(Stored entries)

==================================================

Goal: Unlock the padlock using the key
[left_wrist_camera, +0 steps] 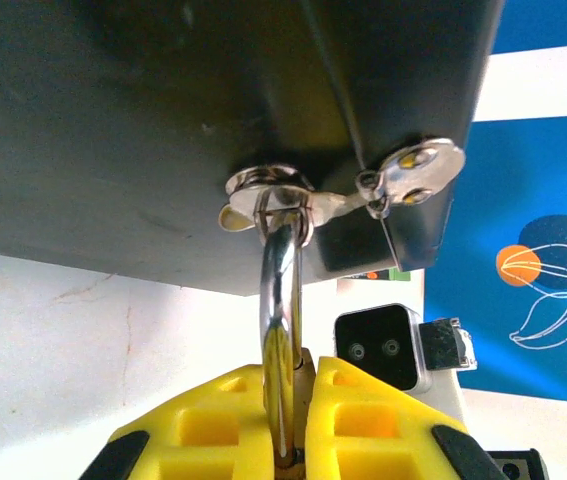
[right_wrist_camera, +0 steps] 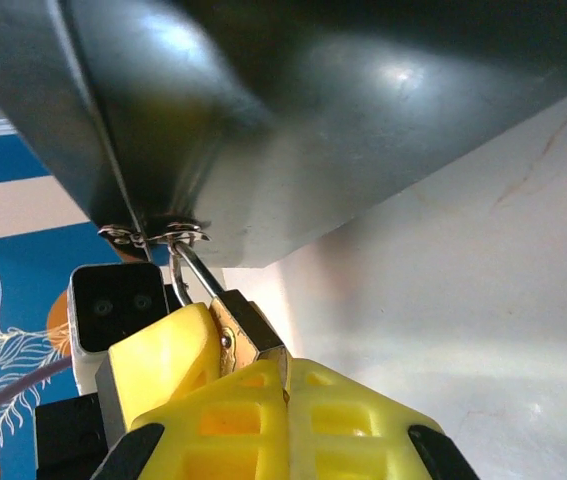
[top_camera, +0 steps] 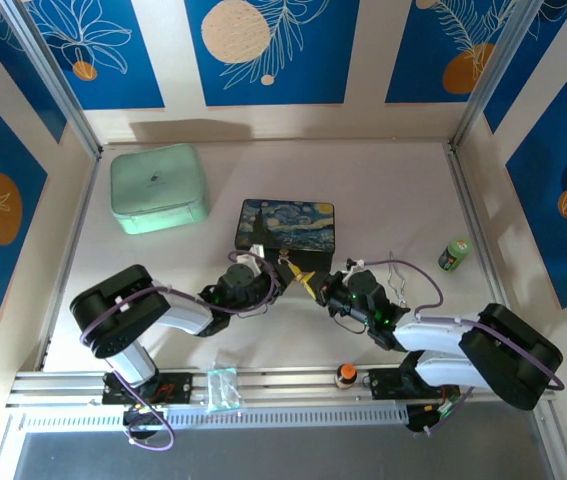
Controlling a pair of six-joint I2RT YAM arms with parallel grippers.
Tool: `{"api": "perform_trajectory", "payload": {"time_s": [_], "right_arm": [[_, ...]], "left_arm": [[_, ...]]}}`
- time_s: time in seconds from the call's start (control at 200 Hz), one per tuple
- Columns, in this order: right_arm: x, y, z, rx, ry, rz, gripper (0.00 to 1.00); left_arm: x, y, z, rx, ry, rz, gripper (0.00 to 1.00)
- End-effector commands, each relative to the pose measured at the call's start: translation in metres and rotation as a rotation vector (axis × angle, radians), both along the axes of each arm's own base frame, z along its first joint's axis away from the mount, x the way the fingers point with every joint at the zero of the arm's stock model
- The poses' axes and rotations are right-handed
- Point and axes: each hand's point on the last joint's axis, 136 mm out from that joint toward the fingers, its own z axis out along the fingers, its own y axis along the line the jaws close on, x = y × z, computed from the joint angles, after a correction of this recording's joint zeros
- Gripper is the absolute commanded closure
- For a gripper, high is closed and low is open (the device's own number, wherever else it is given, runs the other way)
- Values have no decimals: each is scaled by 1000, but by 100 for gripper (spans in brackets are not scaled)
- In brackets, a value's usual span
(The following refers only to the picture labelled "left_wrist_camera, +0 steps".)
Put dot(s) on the blue poster with dark circle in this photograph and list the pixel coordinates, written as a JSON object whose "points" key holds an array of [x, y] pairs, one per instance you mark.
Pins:
{"points": [[513, 175]]}

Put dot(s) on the brass padlock with steel shackle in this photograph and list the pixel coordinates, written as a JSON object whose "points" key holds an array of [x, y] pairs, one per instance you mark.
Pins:
{"points": [[278, 300]]}

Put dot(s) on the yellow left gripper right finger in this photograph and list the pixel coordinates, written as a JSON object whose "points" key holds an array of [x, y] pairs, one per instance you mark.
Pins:
{"points": [[363, 425]]}

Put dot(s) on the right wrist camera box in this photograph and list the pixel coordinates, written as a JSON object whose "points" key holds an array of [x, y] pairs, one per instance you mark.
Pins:
{"points": [[378, 330]]}

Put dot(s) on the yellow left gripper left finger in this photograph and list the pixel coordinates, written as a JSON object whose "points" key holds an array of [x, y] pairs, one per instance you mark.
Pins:
{"points": [[203, 425]]}

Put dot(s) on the silver hasp latch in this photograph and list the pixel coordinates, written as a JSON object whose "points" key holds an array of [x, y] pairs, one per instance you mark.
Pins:
{"points": [[413, 165]]}

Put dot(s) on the blue poster with white lines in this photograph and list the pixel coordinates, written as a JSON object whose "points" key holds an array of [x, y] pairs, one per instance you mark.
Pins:
{"points": [[553, 20]]}

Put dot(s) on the starry night tin box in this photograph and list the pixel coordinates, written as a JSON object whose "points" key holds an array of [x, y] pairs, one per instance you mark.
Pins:
{"points": [[113, 125]]}

==================================================

**Task goal**: Start at the top line above and repeat the records verbatim, leaving images out.

**Solved problem**:
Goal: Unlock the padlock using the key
[left_wrist_camera, +0 steps] 
[right_wrist_camera, +0 steps] 
[top_camera, +0 steps] 
Controlling a pair of six-joint I2RT YAM arms with parallel grippers.
Tool: `{"api": "perform_trajectory", "payload": {"time_s": [_], "right_arm": [[_, ...]], "left_arm": [[_, ...]]}}`
- time_s: time in seconds from the call's start (control at 200 Hz), one per tuple
- Columns, in this order: right_arm: x, y, z, rx, ry, rz, gripper (0.00 to 1.00); left_arm: x, y, z, rx, ry, rz, gripper (0.00 to 1.00)
- End-effector commands, each relative to the pose measured at the call's start: translation in metres and rotation as a rotation vector (axis × angle, radians), both along the axes of each arm's own base frame, z along its first joint's axis away from the mount, x the way the fingers point with every joint at the zero of the arm's stock model
- The poses' axes and rotations are right-handed
- Point and axes: each hand's point on the last joint's axis, 136 mm out from that joint toward the fingers, its own z axis out along the fingers, its own y axis along the line the jaws close on, x = y × z, computed from the joint angles, after a correction of this recording's joint zeros
- Gripper is the absolute commanded closure
- For a gripper, high is closed and low is open (the device's own number, wherever else it is given, runs the other way)
- Values have no decimals: each is scaled by 1000, but by 100 for gripper (spans in brackets are not scaled)
- In brackets, a value's usual span
(The following refers only to the picture labelled "left_wrist_camera, +0 steps".)
Put dot(s) on the blue poster with dark circle in this photograph and list the pixel coordinates, written as a JSON object whose "points" key holds an array of [x, y] pairs, one per instance you mark.
Pins:
{"points": [[513, 175]]}

Put dot(s) on the brass padlock with steel shackle in this photograph and list the pixel coordinates, written as a JSON object whose "points" key holds an array of [x, y] pairs, one per instance you mark.
Pins:
{"points": [[278, 300]]}

Put dot(s) on the yellow left gripper right finger in this photograph and list the pixel coordinates, written as a JSON object whose "points" key holds an array of [x, y] pairs, one per instance you mark.
Pins:
{"points": [[363, 425]]}

Put dot(s) on the right wrist camera box in this photograph and list the pixel coordinates, written as a JSON object whose "points" key holds an array of [x, y] pairs, one per instance you mark.
Pins:
{"points": [[378, 330]]}

Put dot(s) on the yellow left gripper left finger in this photograph and list the pixel coordinates, written as a JSON object whose "points" key holds an array of [x, y] pairs, one per instance you mark.
Pins:
{"points": [[203, 425]]}

Put dot(s) on the silver hasp latch in this photograph and list the pixel coordinates, written as a JSON object whose "points" key holds an array of [x, y] pairs, one per instance you mark.
Pins:
{"points": [[413, 165]]}

Put dot(s) on the blue poster with white lines in this photograph and list the pixel coordinates, written as a JSON object whose "points" key holds an array of [x, y] pairs, one per instance you mark.
Pins:
{"points": [[553, 20]]}

Put dot(s) on the starry night tin box in this photograph and list the pixel coordinates, written as a JSON object whose "points" key holds an array of [x, y] pairs, one per instance you mark.
Pins:
{"points": [[113, 125]]}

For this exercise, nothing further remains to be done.